Figure 4. MiR-214-3p targets Traf3 to functionally promote osteoclast differentiation in vitro.

(a) Sequence alignments between miR-214-3p and candidate binding sites in the 3′UTR of Traf3. (b) Schematic diagram illustrating the design of luciferase reporters with the WT Traf3 3′ UTR (WT 3′ UTR) or the site-directed mutant Traf3 3′ UTR (3′ UTR-Mut). The sequences of agomir-214-3p and a agomir-214-3p mutant (agomir-214-Mut) are also shown.
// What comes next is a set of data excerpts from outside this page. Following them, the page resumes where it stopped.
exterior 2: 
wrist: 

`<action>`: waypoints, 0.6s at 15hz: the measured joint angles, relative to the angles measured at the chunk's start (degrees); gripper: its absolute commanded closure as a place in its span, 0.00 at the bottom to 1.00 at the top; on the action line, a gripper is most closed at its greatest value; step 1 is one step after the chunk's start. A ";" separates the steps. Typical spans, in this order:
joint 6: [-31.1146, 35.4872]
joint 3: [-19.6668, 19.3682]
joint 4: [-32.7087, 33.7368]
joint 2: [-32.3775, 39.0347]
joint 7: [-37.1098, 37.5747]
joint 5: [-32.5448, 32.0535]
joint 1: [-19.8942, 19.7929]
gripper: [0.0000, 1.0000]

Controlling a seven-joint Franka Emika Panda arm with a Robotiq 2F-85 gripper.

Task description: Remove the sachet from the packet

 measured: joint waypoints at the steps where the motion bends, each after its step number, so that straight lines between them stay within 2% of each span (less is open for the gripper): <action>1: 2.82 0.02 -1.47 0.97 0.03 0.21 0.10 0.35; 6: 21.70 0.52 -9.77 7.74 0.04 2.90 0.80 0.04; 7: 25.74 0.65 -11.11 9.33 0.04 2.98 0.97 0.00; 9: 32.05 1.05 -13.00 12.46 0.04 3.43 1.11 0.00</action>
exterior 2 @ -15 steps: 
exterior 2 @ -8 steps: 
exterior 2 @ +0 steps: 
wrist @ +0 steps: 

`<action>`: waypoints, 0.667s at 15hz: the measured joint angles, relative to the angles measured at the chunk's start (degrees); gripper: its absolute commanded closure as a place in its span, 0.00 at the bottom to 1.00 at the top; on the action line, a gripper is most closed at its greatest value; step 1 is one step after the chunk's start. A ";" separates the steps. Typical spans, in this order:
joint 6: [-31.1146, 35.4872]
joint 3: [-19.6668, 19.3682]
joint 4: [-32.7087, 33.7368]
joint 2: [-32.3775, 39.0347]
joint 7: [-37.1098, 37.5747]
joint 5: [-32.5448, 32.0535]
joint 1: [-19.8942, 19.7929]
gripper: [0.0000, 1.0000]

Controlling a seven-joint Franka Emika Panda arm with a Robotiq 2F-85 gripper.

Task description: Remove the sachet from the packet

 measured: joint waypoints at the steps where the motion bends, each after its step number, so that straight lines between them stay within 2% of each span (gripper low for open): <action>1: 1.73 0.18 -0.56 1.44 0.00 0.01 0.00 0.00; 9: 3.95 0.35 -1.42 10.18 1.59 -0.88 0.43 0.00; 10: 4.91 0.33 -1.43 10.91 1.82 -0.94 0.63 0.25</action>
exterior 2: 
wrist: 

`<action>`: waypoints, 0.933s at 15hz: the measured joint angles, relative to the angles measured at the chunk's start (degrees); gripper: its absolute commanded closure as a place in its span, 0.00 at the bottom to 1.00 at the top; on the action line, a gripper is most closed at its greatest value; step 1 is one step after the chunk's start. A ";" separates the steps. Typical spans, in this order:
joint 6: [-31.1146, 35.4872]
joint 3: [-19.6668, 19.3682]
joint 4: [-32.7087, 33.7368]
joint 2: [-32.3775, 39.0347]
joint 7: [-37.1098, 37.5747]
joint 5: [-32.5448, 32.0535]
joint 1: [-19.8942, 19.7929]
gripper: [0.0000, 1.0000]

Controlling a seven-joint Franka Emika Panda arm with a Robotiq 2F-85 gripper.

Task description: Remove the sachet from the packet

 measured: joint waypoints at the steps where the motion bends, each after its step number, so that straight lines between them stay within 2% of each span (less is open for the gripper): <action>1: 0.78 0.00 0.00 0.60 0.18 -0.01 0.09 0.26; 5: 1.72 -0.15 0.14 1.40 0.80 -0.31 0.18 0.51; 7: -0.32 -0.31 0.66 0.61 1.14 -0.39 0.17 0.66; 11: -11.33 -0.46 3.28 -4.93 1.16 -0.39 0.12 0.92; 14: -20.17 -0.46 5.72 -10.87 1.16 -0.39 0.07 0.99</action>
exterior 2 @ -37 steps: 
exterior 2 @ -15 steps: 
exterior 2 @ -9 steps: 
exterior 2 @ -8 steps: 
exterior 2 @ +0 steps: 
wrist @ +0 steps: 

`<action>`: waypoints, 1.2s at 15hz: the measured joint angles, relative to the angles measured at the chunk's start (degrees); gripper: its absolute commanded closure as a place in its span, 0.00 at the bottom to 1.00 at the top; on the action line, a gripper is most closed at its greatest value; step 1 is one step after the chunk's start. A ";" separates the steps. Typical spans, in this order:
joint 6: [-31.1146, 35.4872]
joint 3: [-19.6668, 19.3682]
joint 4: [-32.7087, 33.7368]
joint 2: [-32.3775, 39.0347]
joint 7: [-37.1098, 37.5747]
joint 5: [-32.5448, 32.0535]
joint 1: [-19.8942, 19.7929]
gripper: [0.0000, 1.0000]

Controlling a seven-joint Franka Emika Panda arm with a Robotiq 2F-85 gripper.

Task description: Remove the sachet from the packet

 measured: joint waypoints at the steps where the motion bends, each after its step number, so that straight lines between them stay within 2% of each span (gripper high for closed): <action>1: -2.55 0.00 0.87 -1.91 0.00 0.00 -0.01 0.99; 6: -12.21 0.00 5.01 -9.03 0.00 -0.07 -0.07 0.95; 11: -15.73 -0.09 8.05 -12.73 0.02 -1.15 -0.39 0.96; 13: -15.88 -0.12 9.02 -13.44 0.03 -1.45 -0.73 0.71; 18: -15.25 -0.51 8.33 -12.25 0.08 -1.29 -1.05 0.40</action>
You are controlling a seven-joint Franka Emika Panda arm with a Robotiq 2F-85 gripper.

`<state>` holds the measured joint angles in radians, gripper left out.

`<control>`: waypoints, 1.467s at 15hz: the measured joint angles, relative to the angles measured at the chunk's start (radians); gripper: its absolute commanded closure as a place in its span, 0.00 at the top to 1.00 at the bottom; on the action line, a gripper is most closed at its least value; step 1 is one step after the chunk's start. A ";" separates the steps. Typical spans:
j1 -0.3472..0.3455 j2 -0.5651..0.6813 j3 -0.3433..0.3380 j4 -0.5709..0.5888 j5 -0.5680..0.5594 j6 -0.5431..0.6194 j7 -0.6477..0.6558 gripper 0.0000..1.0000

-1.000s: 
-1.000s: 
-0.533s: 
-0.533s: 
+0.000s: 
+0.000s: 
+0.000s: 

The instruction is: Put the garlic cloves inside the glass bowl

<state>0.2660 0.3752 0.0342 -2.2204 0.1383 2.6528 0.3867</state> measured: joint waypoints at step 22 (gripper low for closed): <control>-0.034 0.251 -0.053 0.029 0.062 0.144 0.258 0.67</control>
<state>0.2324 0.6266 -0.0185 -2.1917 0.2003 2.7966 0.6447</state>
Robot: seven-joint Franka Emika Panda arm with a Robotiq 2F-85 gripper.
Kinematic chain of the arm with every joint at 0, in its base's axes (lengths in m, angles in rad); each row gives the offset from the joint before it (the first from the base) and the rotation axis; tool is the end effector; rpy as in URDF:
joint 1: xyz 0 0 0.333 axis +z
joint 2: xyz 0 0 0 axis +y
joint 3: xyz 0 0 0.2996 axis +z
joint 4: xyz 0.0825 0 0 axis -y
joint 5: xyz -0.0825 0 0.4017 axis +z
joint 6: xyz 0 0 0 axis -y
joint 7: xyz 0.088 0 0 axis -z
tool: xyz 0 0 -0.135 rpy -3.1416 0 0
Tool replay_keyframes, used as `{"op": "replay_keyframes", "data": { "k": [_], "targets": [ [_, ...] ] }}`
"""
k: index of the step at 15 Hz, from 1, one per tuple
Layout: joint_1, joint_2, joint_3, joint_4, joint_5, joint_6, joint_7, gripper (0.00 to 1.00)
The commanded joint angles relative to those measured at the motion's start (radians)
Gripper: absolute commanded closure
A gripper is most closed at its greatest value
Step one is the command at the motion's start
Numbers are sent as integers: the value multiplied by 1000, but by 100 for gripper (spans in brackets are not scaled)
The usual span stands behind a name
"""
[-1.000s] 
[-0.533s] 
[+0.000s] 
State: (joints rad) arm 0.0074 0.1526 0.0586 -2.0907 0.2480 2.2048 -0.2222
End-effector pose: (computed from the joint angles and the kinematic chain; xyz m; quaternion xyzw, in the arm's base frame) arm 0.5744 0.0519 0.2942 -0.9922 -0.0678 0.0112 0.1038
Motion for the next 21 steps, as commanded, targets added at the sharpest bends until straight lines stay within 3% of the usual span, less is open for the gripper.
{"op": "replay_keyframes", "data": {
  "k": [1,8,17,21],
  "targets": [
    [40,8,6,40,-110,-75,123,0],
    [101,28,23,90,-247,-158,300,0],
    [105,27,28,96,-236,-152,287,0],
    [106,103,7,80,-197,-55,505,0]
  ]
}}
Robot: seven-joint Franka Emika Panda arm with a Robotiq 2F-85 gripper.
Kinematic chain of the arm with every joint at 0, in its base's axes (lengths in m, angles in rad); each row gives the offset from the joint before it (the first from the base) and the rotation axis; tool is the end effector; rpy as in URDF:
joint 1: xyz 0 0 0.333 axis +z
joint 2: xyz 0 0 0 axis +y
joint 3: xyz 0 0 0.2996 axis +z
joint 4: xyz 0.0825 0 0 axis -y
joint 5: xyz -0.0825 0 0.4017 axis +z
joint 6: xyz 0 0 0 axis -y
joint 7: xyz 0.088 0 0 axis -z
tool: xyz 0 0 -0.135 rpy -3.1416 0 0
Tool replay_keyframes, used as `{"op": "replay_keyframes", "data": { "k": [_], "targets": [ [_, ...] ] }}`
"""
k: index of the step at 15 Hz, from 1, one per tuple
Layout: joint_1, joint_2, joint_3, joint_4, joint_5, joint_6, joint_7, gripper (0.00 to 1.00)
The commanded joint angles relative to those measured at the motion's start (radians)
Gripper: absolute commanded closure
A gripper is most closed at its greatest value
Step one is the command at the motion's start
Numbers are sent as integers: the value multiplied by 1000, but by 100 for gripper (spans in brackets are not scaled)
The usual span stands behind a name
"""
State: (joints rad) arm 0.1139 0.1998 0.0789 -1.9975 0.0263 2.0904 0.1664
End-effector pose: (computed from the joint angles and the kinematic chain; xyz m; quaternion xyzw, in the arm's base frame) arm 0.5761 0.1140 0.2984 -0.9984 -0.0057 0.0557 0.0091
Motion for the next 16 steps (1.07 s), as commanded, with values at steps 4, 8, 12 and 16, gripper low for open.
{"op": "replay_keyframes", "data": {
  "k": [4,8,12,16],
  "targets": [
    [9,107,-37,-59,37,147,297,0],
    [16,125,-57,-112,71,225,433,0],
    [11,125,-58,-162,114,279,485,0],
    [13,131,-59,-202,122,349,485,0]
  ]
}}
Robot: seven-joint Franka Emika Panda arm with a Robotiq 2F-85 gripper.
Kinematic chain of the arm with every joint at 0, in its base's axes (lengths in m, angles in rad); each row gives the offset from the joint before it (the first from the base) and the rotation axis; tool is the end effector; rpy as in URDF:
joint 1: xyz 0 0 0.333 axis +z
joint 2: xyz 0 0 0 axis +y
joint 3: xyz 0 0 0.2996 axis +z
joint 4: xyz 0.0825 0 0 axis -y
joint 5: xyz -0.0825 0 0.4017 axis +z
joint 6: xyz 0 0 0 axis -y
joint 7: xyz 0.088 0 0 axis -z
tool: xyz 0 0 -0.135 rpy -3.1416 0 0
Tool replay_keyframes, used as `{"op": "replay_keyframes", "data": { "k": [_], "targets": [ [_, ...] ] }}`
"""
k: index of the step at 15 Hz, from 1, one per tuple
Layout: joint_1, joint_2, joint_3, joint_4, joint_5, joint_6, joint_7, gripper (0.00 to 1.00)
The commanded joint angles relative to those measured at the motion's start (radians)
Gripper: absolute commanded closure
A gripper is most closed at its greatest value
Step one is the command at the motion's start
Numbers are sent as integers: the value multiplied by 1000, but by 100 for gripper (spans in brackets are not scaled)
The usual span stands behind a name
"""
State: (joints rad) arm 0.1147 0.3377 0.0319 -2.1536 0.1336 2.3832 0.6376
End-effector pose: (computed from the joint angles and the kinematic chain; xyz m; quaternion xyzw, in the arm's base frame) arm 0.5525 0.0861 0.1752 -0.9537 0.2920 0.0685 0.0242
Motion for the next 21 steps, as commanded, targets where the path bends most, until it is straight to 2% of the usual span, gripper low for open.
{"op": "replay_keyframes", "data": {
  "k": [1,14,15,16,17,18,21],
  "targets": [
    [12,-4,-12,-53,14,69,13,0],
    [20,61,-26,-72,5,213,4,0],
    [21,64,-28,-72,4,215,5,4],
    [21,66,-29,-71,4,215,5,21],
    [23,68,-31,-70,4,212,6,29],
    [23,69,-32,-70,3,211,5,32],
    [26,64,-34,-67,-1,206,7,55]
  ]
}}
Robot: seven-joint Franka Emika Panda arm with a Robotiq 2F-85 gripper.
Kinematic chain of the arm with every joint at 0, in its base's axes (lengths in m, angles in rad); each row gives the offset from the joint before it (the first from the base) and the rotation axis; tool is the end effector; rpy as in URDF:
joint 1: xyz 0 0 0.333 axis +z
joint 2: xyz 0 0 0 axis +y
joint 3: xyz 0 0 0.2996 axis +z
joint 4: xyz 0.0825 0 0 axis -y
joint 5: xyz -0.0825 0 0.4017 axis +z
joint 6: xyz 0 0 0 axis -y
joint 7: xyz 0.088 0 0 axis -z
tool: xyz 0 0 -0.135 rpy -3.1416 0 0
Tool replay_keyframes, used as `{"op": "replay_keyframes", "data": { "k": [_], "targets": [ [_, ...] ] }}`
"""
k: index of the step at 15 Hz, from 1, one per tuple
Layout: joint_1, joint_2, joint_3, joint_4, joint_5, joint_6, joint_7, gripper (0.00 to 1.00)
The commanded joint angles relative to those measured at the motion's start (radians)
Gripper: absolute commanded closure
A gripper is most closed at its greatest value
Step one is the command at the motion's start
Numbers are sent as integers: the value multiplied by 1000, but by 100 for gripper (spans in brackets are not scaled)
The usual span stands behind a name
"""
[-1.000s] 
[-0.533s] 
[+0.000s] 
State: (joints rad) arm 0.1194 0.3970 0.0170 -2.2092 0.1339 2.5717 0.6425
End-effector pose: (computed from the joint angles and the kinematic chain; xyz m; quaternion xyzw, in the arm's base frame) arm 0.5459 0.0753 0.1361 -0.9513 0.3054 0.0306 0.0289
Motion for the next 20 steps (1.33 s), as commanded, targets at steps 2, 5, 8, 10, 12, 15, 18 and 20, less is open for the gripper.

Luc, luciferase. (c) The relationship between miR-214-3p level (top) and the mount of TRAF3 protein (bottom) during osteoclast differentiation in RAW264.7 cells. (d) The effects of agomir-214-3p and agomir-214-Mut on Traf3 mRNA levels (top) and the amount of TRAF3 protein (bottom) in RAW 264.7 cells. (e) The effect of agomir-214-3p and mutated agomir-214-3p on luciferase activity in RAW 264.7 cells transfected with either the WT the mutant Traf3 3′ UTR reporter (left) or Traf3 3′ UTR reporter (right). (f) The effect of antagomir-214-3p on luciferase activity in RAW 264.7 cells transfected with either the WT Traf3 3′ UTR reporter or the mutant Traf3 3′ UTR reporter. (g) Real-time PCR analysis of Trap and Ctsk mRNA levels (top) and western blot analysis of TRAF3 protein (bottom) in RAW264.7 cells after blockade of miR-214-3p binding to Traf3 by overexpression of WT Traf3 3′UTR (UTR). (h) Trap and Ctsk mRNA levels in RAW264.7 cells after the indicated treatment. The results from a scrambled control siRNA (siRNA-NC) and a mock transfection are also shown. (i) Western blot analysis of whole cell lysates of osteoclasts transfected with antagomir-214-3p and cultured with RANKL for 5 days. Note: All data are the mean ± s.d. from three independent experiments. *P < 0.05, NS, not significant.